Тексты сверены с газетными публикациями. Следует отметить, что в последних нередко встречаются явные ошибки набора, которые, разумеется, учтены. Вместе с тем сохранены особенности оригинального, ‘неправильного’ синтаксиса Дорошевича, его знаменитой ‘короткой строки’, разбивающей фразу на ударные смысловые и эмоциональные части. Иностранные имена собственные в тексте вступительной статьи и комментариев даются в современном написании.

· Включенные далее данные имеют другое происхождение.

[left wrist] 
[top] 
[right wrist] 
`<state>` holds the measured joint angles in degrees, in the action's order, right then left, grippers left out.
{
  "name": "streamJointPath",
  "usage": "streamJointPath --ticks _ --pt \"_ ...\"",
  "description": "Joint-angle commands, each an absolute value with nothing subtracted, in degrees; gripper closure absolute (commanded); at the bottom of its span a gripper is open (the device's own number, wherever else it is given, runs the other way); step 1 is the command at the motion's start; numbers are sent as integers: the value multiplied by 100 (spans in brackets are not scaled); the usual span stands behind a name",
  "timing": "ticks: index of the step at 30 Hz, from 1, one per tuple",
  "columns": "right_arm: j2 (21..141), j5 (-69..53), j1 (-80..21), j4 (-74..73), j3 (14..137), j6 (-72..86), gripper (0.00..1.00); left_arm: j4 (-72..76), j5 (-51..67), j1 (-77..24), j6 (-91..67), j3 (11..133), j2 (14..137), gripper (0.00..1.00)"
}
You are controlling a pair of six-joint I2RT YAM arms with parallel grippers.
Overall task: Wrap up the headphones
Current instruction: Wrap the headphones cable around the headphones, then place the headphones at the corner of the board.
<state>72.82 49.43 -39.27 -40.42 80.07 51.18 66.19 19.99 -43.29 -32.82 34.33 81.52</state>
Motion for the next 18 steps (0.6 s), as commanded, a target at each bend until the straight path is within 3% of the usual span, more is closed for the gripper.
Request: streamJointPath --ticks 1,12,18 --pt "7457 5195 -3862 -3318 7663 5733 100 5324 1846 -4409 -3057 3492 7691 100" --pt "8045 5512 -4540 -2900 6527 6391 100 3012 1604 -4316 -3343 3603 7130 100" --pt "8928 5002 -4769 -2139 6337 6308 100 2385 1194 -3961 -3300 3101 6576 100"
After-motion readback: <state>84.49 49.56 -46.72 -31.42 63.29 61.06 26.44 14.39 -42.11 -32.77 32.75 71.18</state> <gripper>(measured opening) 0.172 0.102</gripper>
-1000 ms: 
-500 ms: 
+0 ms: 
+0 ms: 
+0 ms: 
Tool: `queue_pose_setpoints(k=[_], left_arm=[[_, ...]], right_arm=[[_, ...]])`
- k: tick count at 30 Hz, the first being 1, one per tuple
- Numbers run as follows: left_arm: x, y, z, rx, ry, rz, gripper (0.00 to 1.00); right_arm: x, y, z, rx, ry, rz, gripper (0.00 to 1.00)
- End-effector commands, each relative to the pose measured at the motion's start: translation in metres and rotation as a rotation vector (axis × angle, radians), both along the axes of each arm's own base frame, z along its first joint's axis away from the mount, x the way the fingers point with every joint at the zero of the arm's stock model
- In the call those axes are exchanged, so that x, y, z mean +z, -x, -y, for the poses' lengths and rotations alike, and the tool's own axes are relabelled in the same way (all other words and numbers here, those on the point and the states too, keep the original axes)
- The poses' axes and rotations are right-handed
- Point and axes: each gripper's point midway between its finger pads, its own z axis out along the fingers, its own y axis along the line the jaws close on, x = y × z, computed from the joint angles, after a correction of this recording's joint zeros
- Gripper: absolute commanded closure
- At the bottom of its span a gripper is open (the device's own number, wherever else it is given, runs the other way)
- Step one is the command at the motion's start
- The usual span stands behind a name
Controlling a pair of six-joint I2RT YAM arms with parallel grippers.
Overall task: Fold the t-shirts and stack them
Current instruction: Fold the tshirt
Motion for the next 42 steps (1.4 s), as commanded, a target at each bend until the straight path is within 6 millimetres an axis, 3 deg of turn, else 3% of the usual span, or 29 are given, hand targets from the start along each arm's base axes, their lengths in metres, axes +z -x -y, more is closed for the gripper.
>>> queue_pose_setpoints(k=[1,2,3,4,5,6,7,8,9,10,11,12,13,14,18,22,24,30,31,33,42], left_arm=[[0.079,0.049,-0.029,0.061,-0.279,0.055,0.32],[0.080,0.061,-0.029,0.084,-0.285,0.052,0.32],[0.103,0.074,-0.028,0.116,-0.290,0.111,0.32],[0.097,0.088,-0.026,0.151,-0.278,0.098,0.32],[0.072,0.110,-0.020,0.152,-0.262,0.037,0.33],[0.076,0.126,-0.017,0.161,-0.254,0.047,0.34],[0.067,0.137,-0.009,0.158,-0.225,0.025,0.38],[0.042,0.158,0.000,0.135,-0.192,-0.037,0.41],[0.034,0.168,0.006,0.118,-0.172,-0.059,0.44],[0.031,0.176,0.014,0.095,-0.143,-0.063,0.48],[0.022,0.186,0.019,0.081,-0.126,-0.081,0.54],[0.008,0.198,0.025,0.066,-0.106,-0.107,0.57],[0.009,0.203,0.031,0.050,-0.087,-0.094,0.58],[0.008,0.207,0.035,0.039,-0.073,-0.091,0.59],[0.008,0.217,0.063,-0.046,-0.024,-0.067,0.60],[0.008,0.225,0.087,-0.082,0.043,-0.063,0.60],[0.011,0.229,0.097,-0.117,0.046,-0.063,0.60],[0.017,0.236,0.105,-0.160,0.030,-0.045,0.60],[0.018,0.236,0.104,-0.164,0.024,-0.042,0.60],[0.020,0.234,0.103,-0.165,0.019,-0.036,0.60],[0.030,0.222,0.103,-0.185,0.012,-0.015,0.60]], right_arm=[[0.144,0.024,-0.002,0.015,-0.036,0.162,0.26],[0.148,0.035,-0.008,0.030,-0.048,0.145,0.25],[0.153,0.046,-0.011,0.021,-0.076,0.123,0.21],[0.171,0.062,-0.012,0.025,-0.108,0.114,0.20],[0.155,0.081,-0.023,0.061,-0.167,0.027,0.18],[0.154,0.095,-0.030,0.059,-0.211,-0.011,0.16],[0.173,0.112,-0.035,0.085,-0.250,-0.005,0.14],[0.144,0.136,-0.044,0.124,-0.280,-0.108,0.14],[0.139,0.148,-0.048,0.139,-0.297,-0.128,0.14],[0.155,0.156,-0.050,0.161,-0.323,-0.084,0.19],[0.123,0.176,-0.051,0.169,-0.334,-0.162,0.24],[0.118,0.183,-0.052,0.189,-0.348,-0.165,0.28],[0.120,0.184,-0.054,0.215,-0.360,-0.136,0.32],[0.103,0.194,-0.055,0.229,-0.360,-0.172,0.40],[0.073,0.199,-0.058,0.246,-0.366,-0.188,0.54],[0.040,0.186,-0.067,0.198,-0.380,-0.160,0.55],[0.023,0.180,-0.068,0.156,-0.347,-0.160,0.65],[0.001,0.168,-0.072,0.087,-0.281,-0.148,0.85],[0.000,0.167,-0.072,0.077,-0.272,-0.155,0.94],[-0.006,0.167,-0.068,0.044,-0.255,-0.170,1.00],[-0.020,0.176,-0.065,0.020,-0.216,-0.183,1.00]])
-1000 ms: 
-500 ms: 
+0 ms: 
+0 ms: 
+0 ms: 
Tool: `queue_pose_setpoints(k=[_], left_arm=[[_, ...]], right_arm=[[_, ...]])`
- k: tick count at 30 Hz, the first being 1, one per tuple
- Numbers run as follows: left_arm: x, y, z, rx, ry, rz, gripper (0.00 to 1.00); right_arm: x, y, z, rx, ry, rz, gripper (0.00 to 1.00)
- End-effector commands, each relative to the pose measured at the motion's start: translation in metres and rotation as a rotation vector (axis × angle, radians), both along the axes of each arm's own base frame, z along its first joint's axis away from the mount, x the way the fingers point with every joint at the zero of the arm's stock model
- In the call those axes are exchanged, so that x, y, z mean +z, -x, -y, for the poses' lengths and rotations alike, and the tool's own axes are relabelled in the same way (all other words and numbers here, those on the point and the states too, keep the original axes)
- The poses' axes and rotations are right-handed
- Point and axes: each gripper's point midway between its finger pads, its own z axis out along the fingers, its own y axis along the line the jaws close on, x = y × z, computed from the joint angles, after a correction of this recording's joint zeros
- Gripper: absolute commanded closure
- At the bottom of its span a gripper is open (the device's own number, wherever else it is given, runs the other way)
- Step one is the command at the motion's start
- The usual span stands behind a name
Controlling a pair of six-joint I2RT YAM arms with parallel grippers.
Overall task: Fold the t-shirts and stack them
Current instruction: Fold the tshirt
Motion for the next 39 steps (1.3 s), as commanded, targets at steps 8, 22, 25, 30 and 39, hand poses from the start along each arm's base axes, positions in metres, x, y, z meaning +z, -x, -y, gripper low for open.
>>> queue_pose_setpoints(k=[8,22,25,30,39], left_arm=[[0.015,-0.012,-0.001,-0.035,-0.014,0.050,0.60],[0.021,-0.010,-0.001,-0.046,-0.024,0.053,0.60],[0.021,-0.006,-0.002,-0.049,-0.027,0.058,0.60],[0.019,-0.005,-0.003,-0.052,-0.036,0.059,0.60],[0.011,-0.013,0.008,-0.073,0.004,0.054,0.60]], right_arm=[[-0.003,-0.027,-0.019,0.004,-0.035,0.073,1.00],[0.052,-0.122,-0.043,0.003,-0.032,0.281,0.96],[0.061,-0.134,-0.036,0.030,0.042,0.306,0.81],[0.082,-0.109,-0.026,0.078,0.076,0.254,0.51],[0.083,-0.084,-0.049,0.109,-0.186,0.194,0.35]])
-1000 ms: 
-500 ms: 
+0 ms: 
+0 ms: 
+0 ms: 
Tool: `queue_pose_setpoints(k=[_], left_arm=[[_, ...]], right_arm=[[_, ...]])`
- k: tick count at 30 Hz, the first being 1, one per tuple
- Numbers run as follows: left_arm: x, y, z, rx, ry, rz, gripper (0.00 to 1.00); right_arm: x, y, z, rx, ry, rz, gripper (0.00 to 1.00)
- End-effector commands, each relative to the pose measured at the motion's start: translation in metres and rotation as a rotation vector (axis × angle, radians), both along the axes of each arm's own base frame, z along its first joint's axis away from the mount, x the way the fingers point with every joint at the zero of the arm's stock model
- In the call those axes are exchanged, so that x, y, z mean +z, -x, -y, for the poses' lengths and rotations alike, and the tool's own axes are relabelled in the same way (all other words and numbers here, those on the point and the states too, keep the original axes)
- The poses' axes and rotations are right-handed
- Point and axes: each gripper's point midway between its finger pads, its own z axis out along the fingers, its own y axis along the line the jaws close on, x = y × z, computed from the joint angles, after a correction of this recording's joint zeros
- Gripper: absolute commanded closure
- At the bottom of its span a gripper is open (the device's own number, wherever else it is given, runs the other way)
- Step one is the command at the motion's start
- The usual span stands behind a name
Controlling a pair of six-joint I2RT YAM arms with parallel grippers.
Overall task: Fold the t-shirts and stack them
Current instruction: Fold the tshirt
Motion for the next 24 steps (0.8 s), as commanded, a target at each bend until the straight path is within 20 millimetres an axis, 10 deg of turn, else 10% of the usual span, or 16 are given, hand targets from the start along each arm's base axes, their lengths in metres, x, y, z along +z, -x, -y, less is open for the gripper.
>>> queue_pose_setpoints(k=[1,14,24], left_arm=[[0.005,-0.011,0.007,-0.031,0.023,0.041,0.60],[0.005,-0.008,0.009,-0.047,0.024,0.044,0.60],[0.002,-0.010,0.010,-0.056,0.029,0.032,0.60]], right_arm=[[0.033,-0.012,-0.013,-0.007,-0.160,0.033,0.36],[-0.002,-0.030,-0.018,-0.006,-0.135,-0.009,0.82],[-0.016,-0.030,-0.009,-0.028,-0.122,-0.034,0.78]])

СПИСОК УСЛОВНЫХ СОКРАЩЕНИЙ

Старая театральная Москва. — В.М. Дорошевич. Старая театральная Москва. С предисловием А.Р. Кугеля. Пг.—М., ‘Петроград’, 1923.
Литераторы и общественные деятели. — В.М. Дорошевич. Собрание сочинений в девяти томах, т. IV. Литераторы и общественные деятели. М., издание Т-ва И.Д. Сытина, 1905.
Сцена. — В.М. Дорошевич. Собрание сочинений в девяти томах, т. VIII. Сцена. М., издание Т-ва И.Д. Сытина, 1907.
ГА РФ — Государственный архив Российской Федерации (Москва).
ГЦТМ — Государственный Центральный Театральный музей имени A.A. Бахрушина (Москва).
РГАЛИ — Российский государственный архив литературы и искусства (Москва).
ОРГБРФ — Отдел рукописей Государственной Библиотеки Российской Федерации (Москва).
ЦГИА РФ — Центральный Государственный Исторический архив Российской Федерации (Петербург).

‘НА ДНЕ’ МАКСИМА ГОРЬКОГО

Гимн человеку

Впервые — ‘Русское слово’, 1902, 19 декабря, No 349. Печатается по изданию — Литераторы и общественные деятечи.
Рецензия опубликована на второй день после премьеры пьесы М. Горького ‘На дне’ (1902), состоявшейся в Художественном театре 18 декабря 1902 г.
…как в толстовском Акиме… Аким — персонаж пьесы Л.Н. Толстого ‘Власть тьмы’.